Le problème se poserait-il si le développement du site dans le secteur du m-commerce se faisait par le biais d'applications ?

Oui, dans le cas de l'application le même problème se pose. En effet, on sait maintenant que l'App Store – si on ne prend que le cas de Apple – est un puits sans fond. Si l'application n'est pas dans le top des plus téléchargées c'est un véritable chemin de croix pour la trouver. De plus, on en revient au coût, quand on veut créer une application de m-commerce avec donc des modules de paiement, le prix de départ est estimé à 15 000 euros. Enfin, l'application ne dispense pas – au contraire – d'une profonde réflexion sur le marketing car elle doit être attractive et s'adapter au format smartphones et tablettes.

Finalement, le m-commerce exige de ceux qui veulent se lancer dans l'aventure la mise en point d'une stratégie commerciale originale et nouvelle ?

Tout à fait. Aujourd'hui les pratiques les plus courantes sont une version mobile qui s'affiche automatiquement sous la référence au site de e-commerce. Si on clique via un smartphones, le site version mobile s'affichera tout en continuant à proposer la version classique dans le cas où l'achat envisagé ne serait pas disponible dans l'offre réduite du site mobile. Cela demande énormément d'inventivité et la possibilité d'ouvrir d'autres horizons sur le marketing.

Ces problèmes sont-ils spécifiques au marketing français ou d'autres marques internationales ont-elle réussi à détourner les problèmes ?

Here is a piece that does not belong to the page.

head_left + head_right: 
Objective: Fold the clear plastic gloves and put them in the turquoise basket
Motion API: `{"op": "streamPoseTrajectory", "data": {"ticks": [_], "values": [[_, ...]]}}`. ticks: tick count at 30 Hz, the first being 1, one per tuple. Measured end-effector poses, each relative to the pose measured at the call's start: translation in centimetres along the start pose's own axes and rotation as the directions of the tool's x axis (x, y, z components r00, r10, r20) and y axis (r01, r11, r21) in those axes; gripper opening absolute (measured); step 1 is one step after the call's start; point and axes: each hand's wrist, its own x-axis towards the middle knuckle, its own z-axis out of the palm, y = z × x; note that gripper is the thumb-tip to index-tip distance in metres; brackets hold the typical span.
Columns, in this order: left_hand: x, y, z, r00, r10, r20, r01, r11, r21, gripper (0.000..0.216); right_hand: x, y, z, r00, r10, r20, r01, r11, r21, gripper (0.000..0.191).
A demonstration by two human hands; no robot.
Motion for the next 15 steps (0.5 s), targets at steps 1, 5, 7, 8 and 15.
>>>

Plusieurs études ont démontré que plusieurs grands distributeurs mondiaux ont fait le choix de ne pas développer de stratégie mobile. Le smartphone affiche donc tant bien que mal le site tel qu'il a été conçu pour internet. Dans certains pays d'europe les stratégies de m-commerce sont un peu plus développée mais restent pourtant confidentielles. On chiffré à 4 millions le nombre de Français ayant déjà acheté via le m-commerce mais ce chiffre comprend les sept ou huit sites français qui ont fait le m-commerce tels que Voyages-sncf, Fnac, ou encore Ventes-privées et tous les achats tels que la musique ou les sonneries.

Le m-commerce reste donc le fer de lance des achats immatériaux, purement numériques tels que les musiques, les vidéos ou les sonneries ?

Oui, mais aussi à tout ce qui regroupe l'achat d'impulsion que l'on appelle plus communément le « wait marketing ». C'est l'achat d'une personne en attente et qui cherche des solutions immédiates. Cette caractéristique a fait le succès de Ventes-privées dont le modèle répond parfaitement à cette impulsion d'achat.